The Hex Architecture

David May: February 21, 2014

Background

The architecture described here is specifically designed as a very simple processor suitable for explaining how a computer works. Further, its instruction set requires a very small compiler, but is powerful enough to implement substantial programs including a self-compiling (bootstrapping) compiler for the X language. The main features of the instruction set are:

- Short instructions are provided to allow efficient access to the stack and other data regions allocated by compilers; these also provide efficient branching and subroutine calling.
- The memory is word addressed; however the instructions are all single byte so instruction addresses refer to a specific byte position within a word.
- The same instruction set can be used for processors with different wordlengths; the only requirement is that the wordlength is a number of bytes.
- The processor has a small number of registers. Some registers are used for specific purposes such as accessing the program or building large constants.
- Instructions are easy to decode.

All instructions are 8-bit; each instruction contains 4 bits representing an operation and 4 bits of immediate data. A special instruction, OPR causes its operand to be interpreted as an inter-register operation. Instruction prefixes are used to extend the range of immediate operands and to provide more inter-register operations.

The prefixes are:

- PFIX which concatenates its 4-bit immediate with the 4-bit immediate of the next 8-bit instruction.
- NFIX which complements its 4-bit immediate and then concatenates the result with the 4-bit immediate of the next 8-bit instruction.
The prefixes are inserted automatically by compilers and assemblers.

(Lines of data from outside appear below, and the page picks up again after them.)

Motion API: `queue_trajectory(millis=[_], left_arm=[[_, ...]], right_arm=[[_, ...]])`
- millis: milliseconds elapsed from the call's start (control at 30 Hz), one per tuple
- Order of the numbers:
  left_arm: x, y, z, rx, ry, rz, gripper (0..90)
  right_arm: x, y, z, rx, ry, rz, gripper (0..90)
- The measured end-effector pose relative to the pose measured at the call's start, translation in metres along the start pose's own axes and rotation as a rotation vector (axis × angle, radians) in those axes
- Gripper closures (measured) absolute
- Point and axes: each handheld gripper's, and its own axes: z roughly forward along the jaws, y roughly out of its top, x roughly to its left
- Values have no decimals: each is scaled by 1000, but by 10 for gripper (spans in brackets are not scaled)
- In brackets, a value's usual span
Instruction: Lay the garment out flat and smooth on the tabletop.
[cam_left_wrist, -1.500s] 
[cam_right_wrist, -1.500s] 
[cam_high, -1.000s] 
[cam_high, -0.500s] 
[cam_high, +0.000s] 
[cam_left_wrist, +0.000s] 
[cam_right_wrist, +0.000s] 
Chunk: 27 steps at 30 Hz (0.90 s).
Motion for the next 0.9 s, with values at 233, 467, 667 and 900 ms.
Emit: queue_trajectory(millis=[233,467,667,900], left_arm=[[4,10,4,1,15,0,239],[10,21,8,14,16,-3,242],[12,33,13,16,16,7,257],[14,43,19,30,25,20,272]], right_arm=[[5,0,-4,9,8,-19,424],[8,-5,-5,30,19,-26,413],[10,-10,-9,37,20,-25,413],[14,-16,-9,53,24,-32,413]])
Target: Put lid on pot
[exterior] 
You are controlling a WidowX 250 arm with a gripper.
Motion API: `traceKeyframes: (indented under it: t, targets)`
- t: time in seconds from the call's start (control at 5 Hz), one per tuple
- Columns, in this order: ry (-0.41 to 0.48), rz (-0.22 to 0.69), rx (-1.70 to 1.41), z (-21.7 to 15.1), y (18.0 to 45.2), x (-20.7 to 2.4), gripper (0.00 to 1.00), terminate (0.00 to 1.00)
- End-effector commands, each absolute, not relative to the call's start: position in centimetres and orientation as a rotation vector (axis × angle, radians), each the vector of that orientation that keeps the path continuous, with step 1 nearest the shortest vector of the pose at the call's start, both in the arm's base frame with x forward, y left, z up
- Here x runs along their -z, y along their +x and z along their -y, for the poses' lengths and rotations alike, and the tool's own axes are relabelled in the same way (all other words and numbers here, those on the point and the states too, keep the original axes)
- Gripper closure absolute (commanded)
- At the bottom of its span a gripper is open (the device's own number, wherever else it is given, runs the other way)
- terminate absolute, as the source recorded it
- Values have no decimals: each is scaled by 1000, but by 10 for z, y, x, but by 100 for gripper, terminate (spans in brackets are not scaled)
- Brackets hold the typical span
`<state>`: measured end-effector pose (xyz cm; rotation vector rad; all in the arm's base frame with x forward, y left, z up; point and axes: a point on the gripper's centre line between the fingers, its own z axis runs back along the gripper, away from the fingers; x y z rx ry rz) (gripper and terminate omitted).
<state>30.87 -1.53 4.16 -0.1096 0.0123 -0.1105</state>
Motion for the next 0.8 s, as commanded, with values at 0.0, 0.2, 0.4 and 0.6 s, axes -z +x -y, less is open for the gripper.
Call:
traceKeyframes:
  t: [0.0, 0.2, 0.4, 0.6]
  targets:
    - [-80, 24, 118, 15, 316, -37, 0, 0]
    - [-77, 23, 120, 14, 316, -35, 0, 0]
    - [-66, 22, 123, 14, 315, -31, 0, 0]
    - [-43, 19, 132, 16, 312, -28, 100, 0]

The normal state of a processor is represented by 4 registers. Two of the registers are used to hold the sources and destination of arithmetic and logic operations. Another (the operand register) is used to accumulate the operands of the prefixes.

**Register use**

- \( pc \) the program counter
- \( oreg \) the operand register
- \( areg \) left-hand operand and result of arithmetic
- \( breg \) right-hand operand of arithmetic

**Instruction Issue and Execution**

The instruction set has only sixteen instructions and allows a very simple design. The main components are:

- The registers.
- The A multiplexor, which selects one of \( areg, pc, oreg \) and zero.
- The B multiplexor, which selects one of \( breg, oreg \) and zero.
- The arithmetic unit, which combines the operands selected by the A and B multiplexors.
- The memory, which takes addresses from the arithmetic unit output and data from \( areg \).
- The result multiplexor, which selects either the memory data output or the arithmetic unit output; this multiplexor output is supplied to the registers.
- The instruction register, decoder and control matrix.
- The clock and timing generator.

Each instruction is executed in three stages: the instruction is fetched; the \( pc \) is incremented; the instruction is executed.
Instruction set Notation and Definitions

In the following description

\( \textit{mem} \) represents the memory

\( \textit{pc} \) represents the program counter

\( \textit{oreg} \) represents the operand register

\( \textit{areg} \) represents the left-hand operand register

\( \textit{breg} \) represents the right-hand operand register

\( u4 \) is a 4-bit unsigned source operand in the range \([0 : 15]\)
Data access

The data access instructions fall into several groups. One of these provides access via the stack pointer.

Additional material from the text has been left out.